Two groups, the Access to Justice (A2Justice) and the Network on Police Reform in Nigeria (NOPRIN), have faulted the measures taken by the Inspector-General of Police Ibrahim Idris to overhaul the Special Anti-Robbery Squad (SARS). They said the reform measures appeared to be a kneejerk reaction, which they described as “cosmetic”.
Acting President Yemi Osinbajo had last Tuesday directed Idris to immediately overhaul SARS by ensuring that it becomes an intelligence-driven unit. The presidential directive followed ceaseless outcries of Nigerians against the atrocities of SARS operatives.The groups said while they commend Osinbajo’s intervention, they regret that it took this length of time for Nigeria’s leadership to rise to the occasion and act. According to them, had SARS been reformed sooner, it could have possibly saved hundreds of lives lost to police violence each year and spared many Nigerians excruciating and harrowing encounters with SARS operatives. The groups, in a statement by A2Jusice’s Director Joseph Otteh and NOPRIN’s National Coordinator Okechukwu Nwanguma, said the latest changes were mostly a rehash of old policies.
“Late last year, the IGP had promised that the SARS unit would be revamped, announcing measures similar to the ones he has now outlined, but the promised changes did not materialise and SARS personnel continued to prowl the landscape with accustomed impunity. “After a review of the IGP’s new ‘overhaul’ order, we are convinced the measures come too short, and do not go far enough of what is needed to reform SARS.“The measures first of all appear like a knee-jerk reaction to the Presidential directive, having been announced just on the heels of the directive.
“Such speed does not provide evidence of thoughtful reflection, sober deliberation, wide and strategic consultation on an issue of such huge public importance. The IGP over-sped on the response in a way that questioned his genuineness of purpose,” they said. According to A2Justice and NOPRIN, there are no measures of accountability for unlawful actions proposed in the new policies. They noted that the IGP provided communication channels for reporting grievances against FSARS, but did not commit the police to ensuring that every complaint atives will be promptly and fairly investigated, and where substantiated, result in a definite outcome.

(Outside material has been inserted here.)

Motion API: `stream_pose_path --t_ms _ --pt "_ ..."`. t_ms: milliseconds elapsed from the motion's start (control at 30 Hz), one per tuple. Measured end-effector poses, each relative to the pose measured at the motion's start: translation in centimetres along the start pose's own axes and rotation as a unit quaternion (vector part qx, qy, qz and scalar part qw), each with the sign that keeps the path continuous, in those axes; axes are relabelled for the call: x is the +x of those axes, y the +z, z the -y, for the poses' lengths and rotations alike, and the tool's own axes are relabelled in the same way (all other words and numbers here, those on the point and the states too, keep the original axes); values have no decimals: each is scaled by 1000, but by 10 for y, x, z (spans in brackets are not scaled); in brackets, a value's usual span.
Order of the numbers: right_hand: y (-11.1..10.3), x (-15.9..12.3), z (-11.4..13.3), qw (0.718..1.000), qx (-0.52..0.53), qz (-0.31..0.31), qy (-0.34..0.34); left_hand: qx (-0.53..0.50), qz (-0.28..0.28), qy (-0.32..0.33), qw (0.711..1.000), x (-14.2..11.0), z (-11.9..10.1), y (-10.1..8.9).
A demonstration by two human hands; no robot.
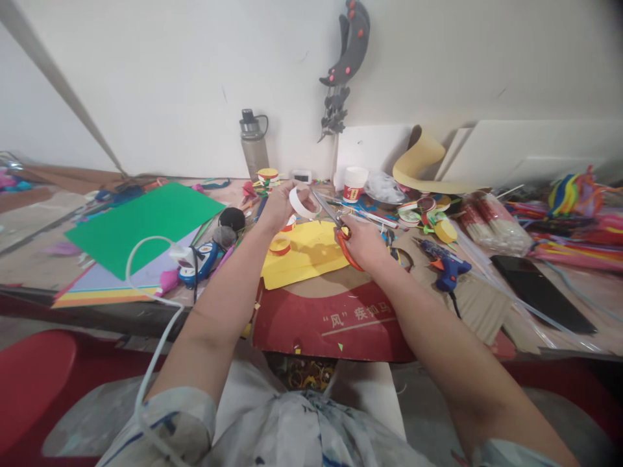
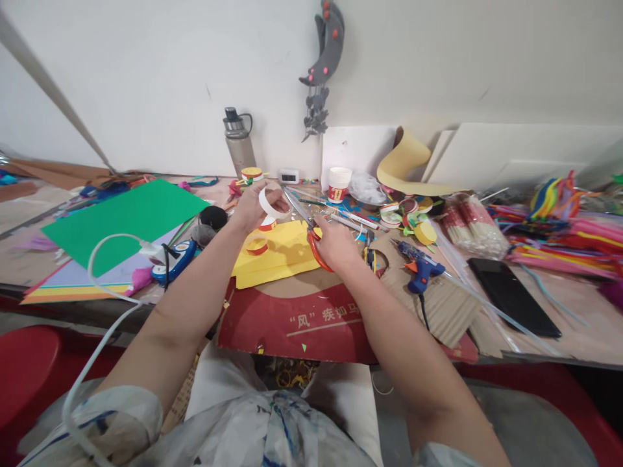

They pointed out that the police had always had communication lines for reporting unlawful or unprofessional behaviour of its officers but with no action taken; instead complainants are sometimes turned to crime suspects. “The internal police complaint procedure is abjectly unreliable and uninspiring,” the groups said. Besides, they said the IGP failed to offer concrete proposals for ensuring safeguards against abuses. Specifically, they said there were no measures/guarantees for protecting complainants, ensuring complaints get fair and speedy consideration, and that complainants are not subjected to reprisal attacks or persecution by persons within the police system
“A2Justice and NOPRIN, therefore, call on the IGP to go back to the drawing board, and fashion a new, more embracing and inspiring set of reforms for SARS – a set of measures more credible, purposeful and efficacious than the ones he has just released. “In addition to this, A2Justice and NOPRIN urge the IGP to undertake similar but far-reaching measures to reform the police force as a whole, and not focus on SARS alone. “The police force has been systematically degraded over the course of several decades, and is too broken, at this time, to offer services that meet the professional policing needs of Nigerians.
“Undertaking a holistic reform is needed to ensure that reforms of any Units within the police force stand a chance of succeeding. If the police force remains the way it is, the overhaul of the SARS unit will largely be unfruitful and unsustainable over time,” the groups said. A2Justice and NOPRIN urged the Presidency to order the rejuvenation of the Police Service Commission (PSC), which they accused of inertia. “Since 1999, that body has stayed inert, and neglected to perform its more important constitutional role in ensuring the police force is accountable; delegating, instead, its disciplinary functions to the same people it ought to oversee.
“This is a major anomaly that has contributed to the sustained culture of impunity within the police force and must be addressed simultaneously with efforts to reform the police force. “A2Justice and NOPRIN urge the President to give directives that push the PSC into more active gear, to justify its existence and play its part in reforming Nigeria’s police force into a truly democratic institution,” the groups added.